Une institution qui est en train de disparaître


Par Rédigé le 10/03/2021 (dernière modification le 09/03/2021)

C’est bien ce qu’il se produit en ce moment avec la fermeture de plusieurs librairies Gibert à Paris.


Clap de fin pour les librairies Gibert (c) DR
Gibert était effectivement une véritable institution. Tous les étudiants et aussi les lycéens et sans doute les collégiens ont un jour franchi le seuil de ces magasins, soit pour acheter, principalement d’occasion, des manuels d’enseignement et aussi des romans, des dictionnaires, des livres de toutes sortes. Ces magasins faisaient tellement partie du paysage du Quartier latin, on y était tellement habitué qu’on ne se posait même pas de questions sur leur origine et encore moins sur la différence entre les appellations Joseph Gibert et Gibert jeune.
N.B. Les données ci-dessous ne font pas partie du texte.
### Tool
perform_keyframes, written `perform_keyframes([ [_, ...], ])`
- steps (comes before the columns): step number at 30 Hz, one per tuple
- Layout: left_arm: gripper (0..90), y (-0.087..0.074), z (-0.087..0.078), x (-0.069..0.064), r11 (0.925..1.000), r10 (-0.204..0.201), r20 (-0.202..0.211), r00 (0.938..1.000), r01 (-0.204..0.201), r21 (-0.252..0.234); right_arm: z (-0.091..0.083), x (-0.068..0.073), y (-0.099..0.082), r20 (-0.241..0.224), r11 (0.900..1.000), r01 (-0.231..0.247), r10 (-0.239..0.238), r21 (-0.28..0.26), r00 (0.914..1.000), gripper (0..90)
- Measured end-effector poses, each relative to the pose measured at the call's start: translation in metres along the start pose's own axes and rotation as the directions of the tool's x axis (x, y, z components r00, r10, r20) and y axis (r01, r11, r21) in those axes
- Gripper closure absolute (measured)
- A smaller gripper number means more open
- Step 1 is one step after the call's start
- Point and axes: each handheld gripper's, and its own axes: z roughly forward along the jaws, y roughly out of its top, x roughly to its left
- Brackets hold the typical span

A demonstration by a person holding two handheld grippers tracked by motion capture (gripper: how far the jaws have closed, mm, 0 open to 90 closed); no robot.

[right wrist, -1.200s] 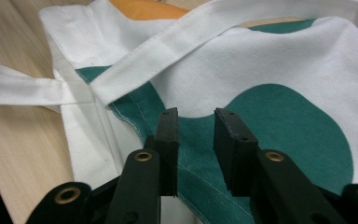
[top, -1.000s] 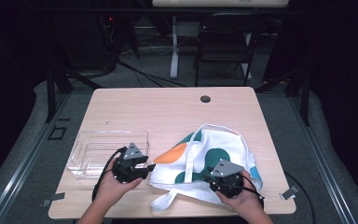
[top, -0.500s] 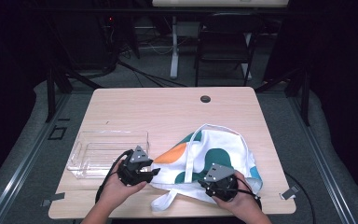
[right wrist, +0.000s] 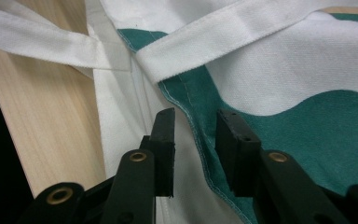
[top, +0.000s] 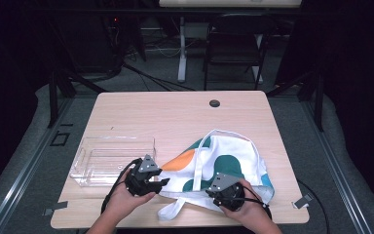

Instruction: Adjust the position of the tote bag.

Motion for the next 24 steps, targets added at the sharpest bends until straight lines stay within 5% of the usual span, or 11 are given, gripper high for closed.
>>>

On se demandera sans doute alors pourquoi des commerces qui ont accueilli pendant des décennies des centaines de milliers d'acheteurs ou de visiteurs ont pu en arriver à cette extrémité. Pour un délégué syndical CGT de Gibert Joseph, l'échec de la reprise de l'enseigne est due en partie à l'absence de stratégie du groupe. "Rien n'a été fait depuis l'intégration dans Gibert Joseph en 2017. Nous disposons de plusieurs milliers de m2 mais pas de stratégie face à la baisse de fréquentation. Certains locaux sont à la limite de la salubrité. Enfin, on se retrouve avec deux entités comparables et massives". Il faut dire aussi que les événements de ces derniers mois n'ont guère été favorables, travaux du RER C, manifestations des Gilets Jaunes, les deux confinements et l'absence d'étudiants dans le quartier.

Gibert Jeune, est placé en redressement judiciaire en 2017, puis racheté par son concurrent Gibert Joseph faute d'autres offres de rachat, la société a annoncé qu'elle fermait ses trois derniers magasins de la place Saint-Michel, aux numéros 5, 6 et 10.
Cette histoire de famille car c'en est une va s’achever tout prochainement.

En 1886, Joseph Gibert, professeur de lettres classiques au Collège Saint-Michel de Saint-Étienne, vient tenter sa chance à Paris, "où il ouvre face à Notre-Dame, sur le parapet du quai, quatre boîtes de bouquiniste", comme le dit le site Internet. Deux ans plus tard, il ouvre sa première librairie au 23 quai Saint-Michel et profite de l’essor du secteur scolaire avec les réformes de Jules Ferry. Les ventes de livres scolaires d’occasion explosent. Joseph Gibert meurt en 1914 et laisse le négoce à ses deux fils Joseph et son cadet Régis, Tout reste en l'état jusqu’en 1929. Cette année-là ils se séparent, Joseph s'installe 30, boulevard Saint-Michel, et baptise son magasin Gibert Joseph. Régis, reste au 23, quai Saint-Michel et devient Gibert jeune. Gibert Joseph s’agrandit peu à peu et acquiert les 26, 30 et 34 bd St Michel. Parallèlement, il crée un réseau de librairies à Lyon, Grenoble, Saint-Étienne, Clermont-Ferrand, Poitiers, Dijon, Toulouse, Montpellier, Marseille, ainsi qu’en région parisienne.

Gibert jeune ne quitte pas Paris. En 1934 il "émigre" rive droite, et ouvre une librairie 15 Bd St Denis où il applique le principe alors nouveau du libre-service et s'installe en 1971 au 5 place St Michel.
Il ne reste presque plus rien de Gibert Jeune. Le 2, place Saint-Michel, est définitivement fermé. Le 4 a été transformé en supermarché. L’immeuble du 5 lui a été vendu en juin, à un acquéreur qui a revu fortement à la hausse le prix des loyers et la direction a choisi de se séparer du magasin, pour financer le plan social. Deux magasins seulement devraient rester ouverts, les numéros 23 et 27 du quai Saint-Michel. La mairie de Paris a préempté ce dernier le 8 décembre 2020, par sa société mixte Semaest. Le 27 offre un spectacle bien triste rayons la papeterie vides et derniers articles bradés. Il en est de même à la librairie ésotérique du 23, quai Saint-Michel, au 6 place Saint-Michel, on regrette le manque de communication. Quant au personnel, il ne sait pas ce qu’il va devenir.